2. 2D DP table (optimal)
dp[i][j] = edit distance for w1[0..i] vs w2[0..j]. If chars match, copy diagonal; else 1 + min(left, up, diag).
- Time
- O(n * m)
- Space
- O(n * m)
function minDistance(w1, w2) {
const n = w1.length, m = w2.length;
const dp = Array.from({length: n + 1}, () => new Array(m + 1).fill(0));
for (let i = 0; i <= n; i++) dp[i][0] = i;
for (let j = 0; j <= m; j++) dp[0][j] = j;
for (let i = 1; i <= n; i++) {
for (let j = 1; j <= m; j++) {
if (w1[i - 1] === w2[j - 1]) dp[i][j] = dp[i - 1][j - 1];
else dp[i][j] = 1 + Math.min(dp[i - 1][j], dp[i][j - 1], dp[i - 1][j - 1]);
}
}
return dp[n][m];
}Tradeoff: Quadratic time and space. Datadog accepts O(n*m); rolling-array can reduce to O(min(n, m)).
Datadog-specific tips
Datadog grades on the recurrence: same char = no op; mismatch = 1 + min(insert, delete, replace). Articulate which DP direction corresponds to which operation BEFORE coding (dp[i-1][j] = delete from w1; dp[i][j-1] = insert into w1; dp[i-1][j-1] = replace).
Common mistakes
- Initializing dp[0][0] to non-zero — it's 0 (empty to empty needs 0 ops).
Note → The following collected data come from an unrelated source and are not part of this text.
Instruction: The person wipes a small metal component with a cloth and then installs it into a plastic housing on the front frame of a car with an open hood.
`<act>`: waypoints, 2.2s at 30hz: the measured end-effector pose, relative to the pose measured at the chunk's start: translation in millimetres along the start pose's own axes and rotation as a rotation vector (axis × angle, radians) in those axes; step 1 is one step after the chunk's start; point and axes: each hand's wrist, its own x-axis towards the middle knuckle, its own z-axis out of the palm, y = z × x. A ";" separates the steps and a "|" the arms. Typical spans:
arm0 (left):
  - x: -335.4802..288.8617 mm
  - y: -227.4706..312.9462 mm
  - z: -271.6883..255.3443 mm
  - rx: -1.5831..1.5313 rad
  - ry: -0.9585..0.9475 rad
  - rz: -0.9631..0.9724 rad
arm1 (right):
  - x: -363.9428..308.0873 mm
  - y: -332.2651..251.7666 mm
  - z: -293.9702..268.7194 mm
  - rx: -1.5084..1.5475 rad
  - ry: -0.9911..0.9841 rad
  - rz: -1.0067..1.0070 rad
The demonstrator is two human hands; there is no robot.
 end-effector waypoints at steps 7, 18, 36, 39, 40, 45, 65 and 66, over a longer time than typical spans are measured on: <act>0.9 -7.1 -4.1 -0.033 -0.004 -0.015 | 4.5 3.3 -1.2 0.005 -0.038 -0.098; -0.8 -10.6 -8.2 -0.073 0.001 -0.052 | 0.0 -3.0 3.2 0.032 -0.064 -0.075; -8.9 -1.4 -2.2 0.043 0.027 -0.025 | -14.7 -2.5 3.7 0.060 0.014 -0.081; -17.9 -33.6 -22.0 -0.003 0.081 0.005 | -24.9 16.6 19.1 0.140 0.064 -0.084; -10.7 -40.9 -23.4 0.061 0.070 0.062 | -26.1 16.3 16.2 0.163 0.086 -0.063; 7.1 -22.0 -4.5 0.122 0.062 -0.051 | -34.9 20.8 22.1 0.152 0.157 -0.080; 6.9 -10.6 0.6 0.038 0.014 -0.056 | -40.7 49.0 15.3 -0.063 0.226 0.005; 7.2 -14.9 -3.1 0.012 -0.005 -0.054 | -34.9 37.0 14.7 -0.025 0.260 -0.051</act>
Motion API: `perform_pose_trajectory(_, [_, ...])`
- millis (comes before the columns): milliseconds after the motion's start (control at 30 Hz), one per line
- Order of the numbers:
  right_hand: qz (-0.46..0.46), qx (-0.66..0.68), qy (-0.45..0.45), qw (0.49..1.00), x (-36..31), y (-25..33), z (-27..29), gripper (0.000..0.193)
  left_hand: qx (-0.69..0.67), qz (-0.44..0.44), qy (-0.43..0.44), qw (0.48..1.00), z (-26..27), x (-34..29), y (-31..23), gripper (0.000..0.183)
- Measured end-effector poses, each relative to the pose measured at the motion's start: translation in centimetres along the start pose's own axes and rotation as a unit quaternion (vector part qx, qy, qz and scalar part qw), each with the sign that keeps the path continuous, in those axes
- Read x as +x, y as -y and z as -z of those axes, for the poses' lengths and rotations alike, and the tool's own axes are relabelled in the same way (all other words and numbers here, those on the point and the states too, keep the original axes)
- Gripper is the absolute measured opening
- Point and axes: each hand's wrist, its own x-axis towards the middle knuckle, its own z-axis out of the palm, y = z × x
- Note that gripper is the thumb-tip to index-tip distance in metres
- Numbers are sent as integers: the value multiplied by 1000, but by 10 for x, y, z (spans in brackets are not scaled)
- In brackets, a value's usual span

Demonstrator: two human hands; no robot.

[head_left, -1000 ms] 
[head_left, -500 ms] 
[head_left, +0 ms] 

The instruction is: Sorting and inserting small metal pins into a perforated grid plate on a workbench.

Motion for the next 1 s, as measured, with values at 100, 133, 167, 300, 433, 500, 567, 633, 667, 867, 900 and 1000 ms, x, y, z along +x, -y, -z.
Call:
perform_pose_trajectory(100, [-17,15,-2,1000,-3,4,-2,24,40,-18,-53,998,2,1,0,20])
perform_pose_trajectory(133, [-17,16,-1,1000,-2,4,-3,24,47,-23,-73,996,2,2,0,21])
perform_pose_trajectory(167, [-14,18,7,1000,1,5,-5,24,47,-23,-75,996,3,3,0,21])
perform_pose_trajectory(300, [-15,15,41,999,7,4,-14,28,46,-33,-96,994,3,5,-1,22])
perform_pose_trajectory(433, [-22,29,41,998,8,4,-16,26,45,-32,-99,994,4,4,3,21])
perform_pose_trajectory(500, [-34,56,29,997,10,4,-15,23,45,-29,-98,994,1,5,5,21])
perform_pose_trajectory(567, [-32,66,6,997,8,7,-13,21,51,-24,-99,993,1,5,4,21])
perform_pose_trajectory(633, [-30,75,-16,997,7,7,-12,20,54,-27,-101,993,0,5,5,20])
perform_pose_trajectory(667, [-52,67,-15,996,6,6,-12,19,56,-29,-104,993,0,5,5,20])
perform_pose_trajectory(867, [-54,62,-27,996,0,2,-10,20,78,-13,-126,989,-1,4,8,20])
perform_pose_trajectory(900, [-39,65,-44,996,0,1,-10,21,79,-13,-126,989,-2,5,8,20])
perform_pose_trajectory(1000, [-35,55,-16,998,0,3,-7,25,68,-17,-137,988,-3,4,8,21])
- Forgetting to handle empty-string base cases — dp[i][0] = i, dp[0][j] = j.
- Using w1[i] instead of w1[i-1] — off-by-one between DP indices and string indices.
Follow-up questions
An interviewer at Datadog may pivot to one of these next:
- Reconstruct the actual edit sequence — backtrack through dp.
- One Edit Distance (LC 161) — special case k=1.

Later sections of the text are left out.